In Sapporo City West Ward there is a facility named "Shiroi Koibito Park" where one can see the Shiroi Koibito production line, history of the chocolate and artwork among other things such as the Ishiya Chocolate Factory, Consadole Sapporo's training grounds, known as Miyanosawa Shiroi Koibito Football Stadium, and their clubhouse, also visitors are able to take classes in making Shiroi Koibito-style sweets. In the vicinity of the former National Route 5 on the banks of the Hassamu River and around National Route 36 there are giant billboards based on the Consadole Sapporo uniform's image.

=== Punishment for falsifying best before date ===
In August 2007, sales were suspended as a portion of the Shiroi Koibito stock was being sold with a falsified best before date, in violation of both Food Hygiene Law and Japanese Agricultural Standard Law.

=== Resumption of production and sales ===
On October 22, 2007, CEO Shunpei Shimada held a press conference, in which he officially announced that production would resume on November 15, with sales resuming on November 22. After the incident, the best before date was printed on individual packets.

Sales resumed in 400 stores on November 22, but there was a flood of fans awaiting the return and every store completely sold out on the same day. Subsequent stock shortages continued, and other sweets that Ishiya had planned on resuming production of were temporarily delayed in order to cope.

=== Derivative products ===
In Autumn 2003, "Shiroi Roll Cake" went on sale. At first it was only sold in Hokkaido Bussanten (food and products fair) and Shiroi Koibito Park, but nationwide online sales began on March 3, 2011.

In addition, sales of "Shiroi Baum Tsumugi" (baumkuchen with Shiroi Koibito's white chocolate kneaded into the dough) commenced on December 17, 2009.

== Trademark infringement lawsuit ==
On November 28, 2011, Ishiya sued Yoshimoto Kogyo for suspension of sales on the grounds of trademark infringement and under the Unfair Competition Prevention Law in relation to their imitation product "Omoshiroi Koibito" (jp:面白い恋人, lit. "Interesting Lover") sold with similar packaging and a similar name.

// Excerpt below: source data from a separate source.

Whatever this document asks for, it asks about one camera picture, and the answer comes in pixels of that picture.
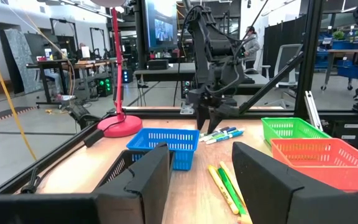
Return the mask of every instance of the red desk lamp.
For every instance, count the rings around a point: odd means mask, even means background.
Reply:
[[[142,120],[136,116],[126,115],[122,109],[122,100],[121,100],[121,84],[122,84],[122,55],[120,48],[120,41],[118,36],[118,21],[117,21],[117,11],[115,8],[111,9],[111,22],[114,29],[114,36],[116,37],[116,54],[117,54],[117,98],[114,104],[117,108],[117,116],[107,118],[102,120],[98,124],[98,129],[104,131],[104,137],[108,138],[118,138],[124,136],[130,136],[137,133],[142,129]]]

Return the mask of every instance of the green highlighter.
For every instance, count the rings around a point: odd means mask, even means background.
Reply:
[[[218,169],[218,173],[219,173],[219,176],[221,176],[224,186],[227,188],[227,191],[229,192],[231,198],[233,199],[234,203],[236,204],[237,208],[239,209],[240,215],[246,215],[247,212],[246,212],[244,206],[242,206],[242,203],[241,203],[239,197],[237,196],[236,192],[234,191],[234,188],[231,185],[230,180],[227,177],[226,173],[224,172],[224,170],[222,168]]]

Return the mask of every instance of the red lamp base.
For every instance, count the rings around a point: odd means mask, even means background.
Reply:
[[[99,122],[98,129],[105,130],[109,125],[121,121],[118,116],[107,118]],[[105,130],[104,137],[119,138],[138,133],[143,128],[142,120],[138,117],[127,115],[125,121],[111,126]]]

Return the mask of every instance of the green plastic basket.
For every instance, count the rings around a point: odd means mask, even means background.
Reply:
[[[269,144],[275,138],[330,138],[300,118],[262,118],[262,123]]]

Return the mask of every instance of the red basket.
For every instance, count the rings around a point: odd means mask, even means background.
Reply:
[[[272,139],[273,157],[325,184],[358,190],[358,150],[341,139]]]

A settlement between Ishiya and Yoshimoto Kogyo was reached on February 13, 2013, Yoshimoto Kogyo changed the package design, and sales were restricted to the Kansai region.

Other products resembling Shiroi Koibito, "Doara no Koibito" (sold by Nagatoya Co., Ltd.) and "Nijigen no Koibito" (sold by Daito Corporation) among others, are manufactured and sold all over Japan.